Apollo 11: This past week marked the 50th anniversary. Doctor Aviation will post a daily blog recounting each day of the voyage. July 19 marks Day 4, the fourth day after the launch.
Mission Control awakes the crew at roughly 8:30am. Two hours later, Michael Collins reports that the astronauts are able to see a sky full of stars. To this point in the journey, the crew saw only an occasional star and no constellations. Ten minutes later Armstrong reports spectacular views of the moon filling ¾ of the hatch window. Part of the moon is dark (hidden by the earth) and part is lit. He declares, “It’s a view worth the price of the trip”
The crew prepares to enter lunar orbit. The capsule will orbit the moon multiple times before attempting a landing. Entering the orbit is termed Lunar Orbit Insertion or LOI. At 12:58pm, Houston reports that Apollo 11 is a go for LOI.
At 1:13pm, the crew passes behind the moon and radio contact is lost with Mission Control. While on the backside of the moon, the crew fires the main engine for six minutes. This slows the craft so that it can be captured by the moon’s gravitational field. This puts the craft into orbit between the altitudes of 61 and 169 nautical miles.

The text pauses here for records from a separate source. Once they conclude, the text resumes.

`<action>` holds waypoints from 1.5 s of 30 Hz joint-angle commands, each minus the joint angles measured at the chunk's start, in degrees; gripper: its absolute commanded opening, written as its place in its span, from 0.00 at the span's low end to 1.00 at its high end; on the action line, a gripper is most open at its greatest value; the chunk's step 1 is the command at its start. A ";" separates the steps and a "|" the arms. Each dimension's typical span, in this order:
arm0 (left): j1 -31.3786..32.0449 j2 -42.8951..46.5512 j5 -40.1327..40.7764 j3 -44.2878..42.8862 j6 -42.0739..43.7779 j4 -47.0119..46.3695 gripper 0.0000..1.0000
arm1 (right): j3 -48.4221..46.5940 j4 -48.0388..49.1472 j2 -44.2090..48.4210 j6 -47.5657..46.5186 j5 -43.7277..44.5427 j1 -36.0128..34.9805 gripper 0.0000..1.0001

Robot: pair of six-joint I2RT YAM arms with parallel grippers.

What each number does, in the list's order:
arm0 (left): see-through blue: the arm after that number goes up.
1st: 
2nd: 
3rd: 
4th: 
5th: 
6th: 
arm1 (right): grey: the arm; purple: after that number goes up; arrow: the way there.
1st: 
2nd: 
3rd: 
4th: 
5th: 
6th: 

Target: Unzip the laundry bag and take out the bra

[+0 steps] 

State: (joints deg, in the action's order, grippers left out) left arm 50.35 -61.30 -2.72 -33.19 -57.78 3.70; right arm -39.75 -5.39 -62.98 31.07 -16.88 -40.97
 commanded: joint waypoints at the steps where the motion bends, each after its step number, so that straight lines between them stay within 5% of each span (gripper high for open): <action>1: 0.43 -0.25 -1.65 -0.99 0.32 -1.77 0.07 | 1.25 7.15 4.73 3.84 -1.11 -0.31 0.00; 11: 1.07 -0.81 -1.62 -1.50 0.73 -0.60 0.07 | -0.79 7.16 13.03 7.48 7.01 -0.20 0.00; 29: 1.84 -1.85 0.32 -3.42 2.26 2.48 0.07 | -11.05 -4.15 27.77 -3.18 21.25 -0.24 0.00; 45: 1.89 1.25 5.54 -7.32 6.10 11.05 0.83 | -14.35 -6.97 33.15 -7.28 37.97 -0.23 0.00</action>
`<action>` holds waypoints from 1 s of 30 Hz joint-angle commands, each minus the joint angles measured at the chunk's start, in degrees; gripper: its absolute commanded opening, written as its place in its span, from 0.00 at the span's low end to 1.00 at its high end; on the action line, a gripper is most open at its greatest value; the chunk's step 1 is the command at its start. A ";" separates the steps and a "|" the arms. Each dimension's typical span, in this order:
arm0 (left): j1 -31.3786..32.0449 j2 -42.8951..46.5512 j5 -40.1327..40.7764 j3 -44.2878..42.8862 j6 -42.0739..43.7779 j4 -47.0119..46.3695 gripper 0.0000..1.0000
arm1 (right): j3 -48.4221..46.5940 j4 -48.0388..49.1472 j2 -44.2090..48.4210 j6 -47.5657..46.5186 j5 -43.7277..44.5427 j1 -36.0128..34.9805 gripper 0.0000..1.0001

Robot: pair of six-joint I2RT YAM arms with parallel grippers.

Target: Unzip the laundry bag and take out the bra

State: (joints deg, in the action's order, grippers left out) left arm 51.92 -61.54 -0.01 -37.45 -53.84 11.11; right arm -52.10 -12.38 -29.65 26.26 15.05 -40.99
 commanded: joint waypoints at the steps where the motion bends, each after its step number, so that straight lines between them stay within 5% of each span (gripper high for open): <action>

At 1:55pm, the crew gets its first view of the proposed landing area. Armstrong reports that the pictures of the area taken by Apollo 8 and Apollo 10 are very helpful in identifying the area. The difference between the photos and the live view is like the difference between watching a game on TV and watching it live. The crew begins to make out the colors of gray and tan on the lunar surface.
At nearly 4:00pm, the crew begins to telecast pictures of the lunar surface. Near dinnertime, on the backside of the moon, the crew burns the main engine of 17 seconds. This stabilizes the orbit between 54 and 66 miles. It also results in a complete lunar orbit every two hours. The crew then beds down. The longest day lies ahead.